Il Collegio non ignora l'esistenza di altro orientamento che, invece, afferma la necessità di prendere in considerazione, ai fini del giudizio sulla sospensione condizionale della pena, tutti gli elementi indicati dall'art. 133 c.p., poichè, qualora taluni di essi vengano ritenuti prevalenti in senso ostativo alla concessione del beneficio mentre altri inducano a propendere per un diverso esito, è necessario dar conto, con adeguata motivazione, di tale prevalenza, al fine di consentire un controllo sull'uso del potere discrezionale esercitato (Sez. 3, n. 42737 del 6/7/2016, R., Rv. 267906; Sez. 3, n. 38678 del 3/6/2014, Caribotti, Rv. 260660).
Tali conclusioni paiono, tuttavia, molto calate nelle fattispecie concrete sottoposte alla Corte di legittimità e mettono in evidenza un difetto di motivazione delle sentenze impugnate, in presenza di elementi contrastanti, positivi e negativi, per la prognosi sulla concessione del beneficio della sospensione condizionale della pena; in tal caso, evidentemente, si è dovuta richiamare l'attenzione del giudice all'obbligo di bilanciare tali elementi contrastanti, cui corrisponde un analogo dovere motivazionale.

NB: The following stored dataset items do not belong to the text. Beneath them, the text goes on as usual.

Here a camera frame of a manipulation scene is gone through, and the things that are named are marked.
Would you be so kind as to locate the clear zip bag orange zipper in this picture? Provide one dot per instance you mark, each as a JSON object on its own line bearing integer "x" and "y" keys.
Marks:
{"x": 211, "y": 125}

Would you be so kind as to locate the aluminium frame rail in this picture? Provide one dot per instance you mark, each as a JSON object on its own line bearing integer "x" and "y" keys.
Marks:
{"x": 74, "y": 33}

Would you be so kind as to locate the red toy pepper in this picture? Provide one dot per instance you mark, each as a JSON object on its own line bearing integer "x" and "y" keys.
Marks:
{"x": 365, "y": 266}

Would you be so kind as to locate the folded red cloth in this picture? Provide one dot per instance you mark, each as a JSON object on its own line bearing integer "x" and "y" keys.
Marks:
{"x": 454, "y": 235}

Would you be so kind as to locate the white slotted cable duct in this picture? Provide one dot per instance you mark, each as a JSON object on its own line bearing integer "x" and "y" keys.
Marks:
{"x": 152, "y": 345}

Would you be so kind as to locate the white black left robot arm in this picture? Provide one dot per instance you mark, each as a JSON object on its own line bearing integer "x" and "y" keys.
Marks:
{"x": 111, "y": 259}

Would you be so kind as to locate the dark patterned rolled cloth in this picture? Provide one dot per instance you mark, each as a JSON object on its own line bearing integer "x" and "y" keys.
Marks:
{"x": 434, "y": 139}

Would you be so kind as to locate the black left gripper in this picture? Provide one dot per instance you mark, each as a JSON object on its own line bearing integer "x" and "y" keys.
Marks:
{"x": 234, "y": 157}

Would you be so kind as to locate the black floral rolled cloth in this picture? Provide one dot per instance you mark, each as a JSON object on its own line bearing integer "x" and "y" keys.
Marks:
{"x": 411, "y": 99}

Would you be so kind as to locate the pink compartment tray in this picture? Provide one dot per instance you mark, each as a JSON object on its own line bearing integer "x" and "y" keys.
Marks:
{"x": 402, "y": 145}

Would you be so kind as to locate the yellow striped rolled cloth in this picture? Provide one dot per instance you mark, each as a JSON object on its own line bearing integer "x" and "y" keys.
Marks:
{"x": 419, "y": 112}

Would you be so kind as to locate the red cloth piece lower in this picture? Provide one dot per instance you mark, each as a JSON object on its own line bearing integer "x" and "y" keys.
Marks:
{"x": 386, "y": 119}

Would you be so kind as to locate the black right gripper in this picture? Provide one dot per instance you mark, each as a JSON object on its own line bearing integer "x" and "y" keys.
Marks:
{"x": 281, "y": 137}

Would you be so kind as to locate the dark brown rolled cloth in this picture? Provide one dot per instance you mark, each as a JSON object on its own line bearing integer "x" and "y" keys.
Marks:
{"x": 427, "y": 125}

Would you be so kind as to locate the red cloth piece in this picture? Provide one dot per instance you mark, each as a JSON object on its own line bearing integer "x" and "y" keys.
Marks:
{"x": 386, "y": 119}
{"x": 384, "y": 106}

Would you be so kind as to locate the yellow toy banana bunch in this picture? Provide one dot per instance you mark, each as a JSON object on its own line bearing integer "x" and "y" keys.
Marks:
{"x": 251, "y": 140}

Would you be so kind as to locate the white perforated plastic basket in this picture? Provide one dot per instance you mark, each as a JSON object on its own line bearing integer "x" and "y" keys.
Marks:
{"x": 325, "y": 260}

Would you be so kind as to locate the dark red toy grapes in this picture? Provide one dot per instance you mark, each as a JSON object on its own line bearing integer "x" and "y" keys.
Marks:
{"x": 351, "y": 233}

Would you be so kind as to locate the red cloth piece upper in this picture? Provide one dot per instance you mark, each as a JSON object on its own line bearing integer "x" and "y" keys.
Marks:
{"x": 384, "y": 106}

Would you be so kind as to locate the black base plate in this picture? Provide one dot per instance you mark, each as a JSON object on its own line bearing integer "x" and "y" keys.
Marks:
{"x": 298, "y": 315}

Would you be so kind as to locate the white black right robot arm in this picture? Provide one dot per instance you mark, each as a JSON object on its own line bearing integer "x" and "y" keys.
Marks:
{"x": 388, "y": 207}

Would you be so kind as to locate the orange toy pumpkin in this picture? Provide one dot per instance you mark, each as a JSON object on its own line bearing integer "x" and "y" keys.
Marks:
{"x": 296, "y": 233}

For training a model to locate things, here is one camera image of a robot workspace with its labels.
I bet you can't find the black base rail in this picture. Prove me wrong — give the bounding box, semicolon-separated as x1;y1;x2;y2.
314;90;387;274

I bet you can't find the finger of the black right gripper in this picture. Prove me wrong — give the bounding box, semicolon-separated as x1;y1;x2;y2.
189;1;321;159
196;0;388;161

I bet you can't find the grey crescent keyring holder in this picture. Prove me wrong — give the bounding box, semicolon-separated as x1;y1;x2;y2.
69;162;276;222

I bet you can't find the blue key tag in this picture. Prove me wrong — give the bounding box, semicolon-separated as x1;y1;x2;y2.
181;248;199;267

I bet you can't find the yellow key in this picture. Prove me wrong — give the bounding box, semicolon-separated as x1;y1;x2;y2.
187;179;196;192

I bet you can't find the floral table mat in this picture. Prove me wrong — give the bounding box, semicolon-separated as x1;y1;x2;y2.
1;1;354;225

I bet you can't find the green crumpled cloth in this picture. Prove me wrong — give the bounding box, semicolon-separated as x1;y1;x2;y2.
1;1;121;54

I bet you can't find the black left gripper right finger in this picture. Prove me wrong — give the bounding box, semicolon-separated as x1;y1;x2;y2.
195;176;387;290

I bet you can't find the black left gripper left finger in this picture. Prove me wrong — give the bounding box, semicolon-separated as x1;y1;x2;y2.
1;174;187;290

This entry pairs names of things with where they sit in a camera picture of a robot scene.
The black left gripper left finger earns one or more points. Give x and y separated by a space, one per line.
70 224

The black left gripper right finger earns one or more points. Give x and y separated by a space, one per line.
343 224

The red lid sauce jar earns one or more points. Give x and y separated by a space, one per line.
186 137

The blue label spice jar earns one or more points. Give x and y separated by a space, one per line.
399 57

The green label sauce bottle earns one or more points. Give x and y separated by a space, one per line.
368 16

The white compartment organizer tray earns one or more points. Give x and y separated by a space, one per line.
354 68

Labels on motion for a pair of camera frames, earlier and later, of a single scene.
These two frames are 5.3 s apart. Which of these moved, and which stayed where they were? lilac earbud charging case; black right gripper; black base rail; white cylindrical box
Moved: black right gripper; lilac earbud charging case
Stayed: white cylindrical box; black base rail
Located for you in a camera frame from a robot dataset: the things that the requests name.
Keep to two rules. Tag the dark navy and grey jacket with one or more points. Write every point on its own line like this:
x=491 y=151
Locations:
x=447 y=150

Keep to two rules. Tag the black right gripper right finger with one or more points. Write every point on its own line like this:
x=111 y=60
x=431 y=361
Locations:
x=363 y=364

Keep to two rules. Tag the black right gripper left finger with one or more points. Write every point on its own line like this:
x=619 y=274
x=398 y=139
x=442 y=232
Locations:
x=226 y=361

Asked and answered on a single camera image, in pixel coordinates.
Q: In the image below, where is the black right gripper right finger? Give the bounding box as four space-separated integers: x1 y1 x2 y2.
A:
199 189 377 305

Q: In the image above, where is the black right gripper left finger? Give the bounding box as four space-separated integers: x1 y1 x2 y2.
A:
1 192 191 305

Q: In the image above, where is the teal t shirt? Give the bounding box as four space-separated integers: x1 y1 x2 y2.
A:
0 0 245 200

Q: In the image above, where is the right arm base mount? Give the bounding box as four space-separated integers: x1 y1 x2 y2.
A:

Nel caso del ricorrente, invece, non sussiste tale esigenza e, correttamente, si è dato risalto, nella motivazione di diniego, ai due elementi più rilevanti, di per sè sufficienti a fondare la prognosi negativa sulla capacità del reo di astenersi dal commettere ulteriori reati: l'esistenza di precedenti penali e le circostanze inerenti alla condotta di reato commessa.
P.Q.M.
Rigetta il ricorso e condanna il ricorrente al pagamento delle spese processuali.
Così deciso in Roma, il 14 settembre 2017.